Bigelow won an Academy Award in 2010 for "The Hurt Locker," about U.S. army bomb disposal experts in Iraq. She says her latest movie puts the audience at the center of the quest to find bin Laden, and gives a perspective of the U.S. intelligence community and how its methods changed in the years following the September 11 attacks.
"It's a controversial topic, it's a topic that has been endlessly politicized. The film has been mischaracterized for a year and a half and we would love it if people would go and see it and judge for themselves," Boal said.
The action thriller has emerged as an Oscar front-runner after picking up multiple early awards and nominations from Hollywood groups.
FROM TORA BORA TO ABBOTTABAD
When bin Laden was killed by Navy commandos in May 2011, Bigelow was only months away from shooting a film about the failed bid to find him in the Tora Bora mountains of Afghanistan during the U.S.-led invasion a decade earlier.
She quickly revised the project.
"Zero Dark Thirty" opens not long after the September 11 attacks with graphic scenes of interrogation, including water boarding, sexual humiliation and a detainee being forced into a box.

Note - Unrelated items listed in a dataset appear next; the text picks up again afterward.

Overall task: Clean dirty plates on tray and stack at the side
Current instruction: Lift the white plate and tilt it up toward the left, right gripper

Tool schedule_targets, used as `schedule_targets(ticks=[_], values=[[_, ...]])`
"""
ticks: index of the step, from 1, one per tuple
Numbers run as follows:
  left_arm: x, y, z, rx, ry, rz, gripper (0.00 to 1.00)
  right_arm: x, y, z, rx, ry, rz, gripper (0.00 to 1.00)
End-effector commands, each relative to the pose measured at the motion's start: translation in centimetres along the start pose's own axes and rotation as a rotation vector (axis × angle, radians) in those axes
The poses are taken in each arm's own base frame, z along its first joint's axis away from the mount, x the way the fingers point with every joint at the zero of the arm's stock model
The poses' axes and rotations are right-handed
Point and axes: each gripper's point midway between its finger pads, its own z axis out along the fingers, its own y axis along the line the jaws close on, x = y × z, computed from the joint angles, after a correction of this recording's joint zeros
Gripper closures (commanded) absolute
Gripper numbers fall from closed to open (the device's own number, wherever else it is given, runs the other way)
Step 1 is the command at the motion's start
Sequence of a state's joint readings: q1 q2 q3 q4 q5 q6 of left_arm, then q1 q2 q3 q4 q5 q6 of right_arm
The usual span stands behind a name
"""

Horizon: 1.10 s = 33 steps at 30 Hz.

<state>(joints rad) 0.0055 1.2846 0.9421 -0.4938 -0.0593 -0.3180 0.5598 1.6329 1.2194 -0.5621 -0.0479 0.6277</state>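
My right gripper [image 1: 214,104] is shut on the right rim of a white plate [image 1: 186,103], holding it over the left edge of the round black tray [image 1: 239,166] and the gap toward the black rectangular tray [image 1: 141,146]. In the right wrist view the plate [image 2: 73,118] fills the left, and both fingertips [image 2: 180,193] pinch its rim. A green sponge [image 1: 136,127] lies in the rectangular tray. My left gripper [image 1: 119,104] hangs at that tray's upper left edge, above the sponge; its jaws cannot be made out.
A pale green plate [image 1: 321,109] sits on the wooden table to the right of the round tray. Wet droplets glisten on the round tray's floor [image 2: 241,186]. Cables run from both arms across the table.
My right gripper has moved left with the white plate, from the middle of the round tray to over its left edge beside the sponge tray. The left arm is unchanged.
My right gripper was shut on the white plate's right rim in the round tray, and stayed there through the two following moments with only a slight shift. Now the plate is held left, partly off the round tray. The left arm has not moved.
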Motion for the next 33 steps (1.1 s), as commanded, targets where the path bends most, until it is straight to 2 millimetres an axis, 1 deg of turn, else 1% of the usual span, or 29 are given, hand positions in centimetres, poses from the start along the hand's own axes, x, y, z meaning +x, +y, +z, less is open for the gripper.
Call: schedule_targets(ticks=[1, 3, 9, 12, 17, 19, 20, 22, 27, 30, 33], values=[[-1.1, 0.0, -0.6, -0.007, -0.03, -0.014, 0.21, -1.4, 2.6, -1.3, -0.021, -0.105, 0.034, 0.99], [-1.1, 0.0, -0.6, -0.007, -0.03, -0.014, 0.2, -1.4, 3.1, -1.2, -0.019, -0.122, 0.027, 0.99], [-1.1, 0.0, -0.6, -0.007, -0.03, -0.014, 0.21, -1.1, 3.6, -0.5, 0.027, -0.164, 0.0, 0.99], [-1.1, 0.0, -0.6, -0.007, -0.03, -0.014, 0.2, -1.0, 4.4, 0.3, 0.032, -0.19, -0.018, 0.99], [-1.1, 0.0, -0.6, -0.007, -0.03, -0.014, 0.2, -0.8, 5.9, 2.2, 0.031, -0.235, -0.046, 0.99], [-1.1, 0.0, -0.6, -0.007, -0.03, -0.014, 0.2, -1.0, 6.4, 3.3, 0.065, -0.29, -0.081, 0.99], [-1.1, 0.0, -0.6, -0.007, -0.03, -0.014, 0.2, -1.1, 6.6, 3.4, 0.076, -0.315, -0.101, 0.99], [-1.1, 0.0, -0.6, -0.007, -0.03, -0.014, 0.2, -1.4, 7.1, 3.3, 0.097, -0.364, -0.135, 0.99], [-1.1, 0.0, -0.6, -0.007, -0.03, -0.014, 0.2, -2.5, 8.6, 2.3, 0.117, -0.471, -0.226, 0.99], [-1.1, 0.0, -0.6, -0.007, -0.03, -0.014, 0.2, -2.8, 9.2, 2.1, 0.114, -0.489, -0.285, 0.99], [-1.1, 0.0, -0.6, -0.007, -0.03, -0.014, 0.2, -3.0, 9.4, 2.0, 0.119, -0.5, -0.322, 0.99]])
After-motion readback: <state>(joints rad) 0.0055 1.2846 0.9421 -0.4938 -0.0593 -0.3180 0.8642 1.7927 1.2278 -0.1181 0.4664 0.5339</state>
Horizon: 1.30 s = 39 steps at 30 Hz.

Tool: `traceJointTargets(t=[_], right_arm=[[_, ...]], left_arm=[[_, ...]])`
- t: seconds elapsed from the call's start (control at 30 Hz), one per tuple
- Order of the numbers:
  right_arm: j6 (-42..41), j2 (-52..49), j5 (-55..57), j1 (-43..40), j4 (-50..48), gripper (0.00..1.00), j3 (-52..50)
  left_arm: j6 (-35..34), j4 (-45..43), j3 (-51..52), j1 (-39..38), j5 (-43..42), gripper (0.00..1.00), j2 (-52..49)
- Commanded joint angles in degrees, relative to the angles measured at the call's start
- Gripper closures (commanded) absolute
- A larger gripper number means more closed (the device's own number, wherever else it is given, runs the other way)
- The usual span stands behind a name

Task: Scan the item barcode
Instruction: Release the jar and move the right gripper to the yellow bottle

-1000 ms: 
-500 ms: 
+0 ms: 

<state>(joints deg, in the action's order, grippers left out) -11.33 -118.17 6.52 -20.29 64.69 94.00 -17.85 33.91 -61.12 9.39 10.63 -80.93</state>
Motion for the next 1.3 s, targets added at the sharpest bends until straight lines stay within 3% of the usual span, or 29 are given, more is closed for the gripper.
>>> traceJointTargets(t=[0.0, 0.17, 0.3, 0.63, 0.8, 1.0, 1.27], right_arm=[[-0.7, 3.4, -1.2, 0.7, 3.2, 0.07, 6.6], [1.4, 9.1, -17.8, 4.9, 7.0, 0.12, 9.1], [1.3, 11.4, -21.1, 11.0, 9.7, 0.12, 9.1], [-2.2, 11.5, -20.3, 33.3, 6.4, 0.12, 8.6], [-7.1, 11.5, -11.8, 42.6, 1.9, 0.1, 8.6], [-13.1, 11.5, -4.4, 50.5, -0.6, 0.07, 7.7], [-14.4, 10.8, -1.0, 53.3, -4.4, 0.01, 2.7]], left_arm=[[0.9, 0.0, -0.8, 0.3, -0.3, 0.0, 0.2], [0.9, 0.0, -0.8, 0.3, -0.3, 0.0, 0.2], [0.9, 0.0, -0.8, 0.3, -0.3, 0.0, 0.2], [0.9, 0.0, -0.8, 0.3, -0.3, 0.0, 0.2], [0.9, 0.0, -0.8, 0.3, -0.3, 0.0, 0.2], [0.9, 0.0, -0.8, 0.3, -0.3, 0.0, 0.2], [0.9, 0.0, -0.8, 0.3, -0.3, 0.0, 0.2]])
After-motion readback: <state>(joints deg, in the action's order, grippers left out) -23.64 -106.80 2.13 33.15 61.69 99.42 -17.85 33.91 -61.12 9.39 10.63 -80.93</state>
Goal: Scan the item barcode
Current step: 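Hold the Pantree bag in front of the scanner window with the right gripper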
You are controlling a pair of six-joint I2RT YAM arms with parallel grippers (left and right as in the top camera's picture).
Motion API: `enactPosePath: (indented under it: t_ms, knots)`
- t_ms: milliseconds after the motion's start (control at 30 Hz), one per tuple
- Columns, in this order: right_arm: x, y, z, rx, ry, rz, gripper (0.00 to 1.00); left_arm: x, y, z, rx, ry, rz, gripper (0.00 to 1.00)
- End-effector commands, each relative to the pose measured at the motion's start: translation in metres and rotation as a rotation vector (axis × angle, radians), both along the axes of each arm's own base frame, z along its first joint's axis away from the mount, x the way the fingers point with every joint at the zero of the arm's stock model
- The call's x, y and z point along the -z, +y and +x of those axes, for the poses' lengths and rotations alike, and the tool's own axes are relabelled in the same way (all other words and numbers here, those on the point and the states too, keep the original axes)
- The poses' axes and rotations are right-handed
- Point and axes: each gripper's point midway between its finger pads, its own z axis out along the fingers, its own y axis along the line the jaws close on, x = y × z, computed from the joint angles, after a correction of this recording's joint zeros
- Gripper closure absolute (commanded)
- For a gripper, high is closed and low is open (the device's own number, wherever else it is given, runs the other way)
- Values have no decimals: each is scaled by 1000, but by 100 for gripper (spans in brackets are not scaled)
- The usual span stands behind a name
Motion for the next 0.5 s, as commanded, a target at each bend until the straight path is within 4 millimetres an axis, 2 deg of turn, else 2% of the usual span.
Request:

It stars Jessica Chastain as a CIA officer called "Maya" who uses intelligence gleaned from brutal interrogations, electronic surveillance and old-fashioned spying to track down bin Laden through his use of couriers.
The opening scenes of torture, which are seen in the movie as yielding both correct and false information from prisoners, have inflamed debate in the United States.
Bigelow and Boal said the film is not meant to pass judgment - positive or negative - on such interrogation. "What we are trying to show, is that it (torture) happened. Which I think is not that controversial," said Boal.
"It's obviously an ongoing debate. It's a debate within the community of people who are experts and I am sure that debate will continue for many years," he added.
Bigelow points out that much of the second half of the film shows agents using other methods such as electronic surveillance.
The movie shifts between locations, including secret CIA centers in foreign countries known as Black sites, the Pakistan city of Islamabad and Camp Chapman, in Khost, Afghanistan. It is not meant to be an accurate depiction of all the players involved in hunting the al Qaeda leader, Bigelow and Boal said.
REAL AND COMPOSITE CHARACTERS
Instead, it tells the story through the eyes of Maya, fresh-faced and not long in the field, battling security threats, CIA bureaucracy and unsupportive bosses to eventually track bin Laden to his compound in Abbottabad, Pakistan.
"She is based on a real person, and there are other people who also contributed who are not represented, whose work I hope is reflected in her character - it's a character in a movie and not a documentary," Boal said.
"I wanted to put the audience in the perspective of those people, those men and women on the ground who are conducting this hunt," said Bigelow. "It's ten years compressed into two plus hours...But it's really the rhythm of the hunt that creates the rhythm of the movie."
Chastain told Reuters in an interview that the woman she portrays is still active. The Washington Post has reported that the agent is now in her thirties, remains undercover and while receiving the agency's highest medal, was denied a promotion.
Boal, a freelance journalist turned screenwriter who won a best screenplay Oscar for "The Hurt Locker", would not elaborate except to say that the agent was "a real person."
"I spoke to a number of people, I gathered as many first hand accounts as I could," he said. He has denied being leaked, or asking for, any classified material.
Early reviews of the film, which will be released more widely on January 11, have been positive, especially for Bigelow's sense of pacing and suspense. The Hollywood Reporter said it "could well be the most impressive film Bigelow has made, as well as possibly her most personal."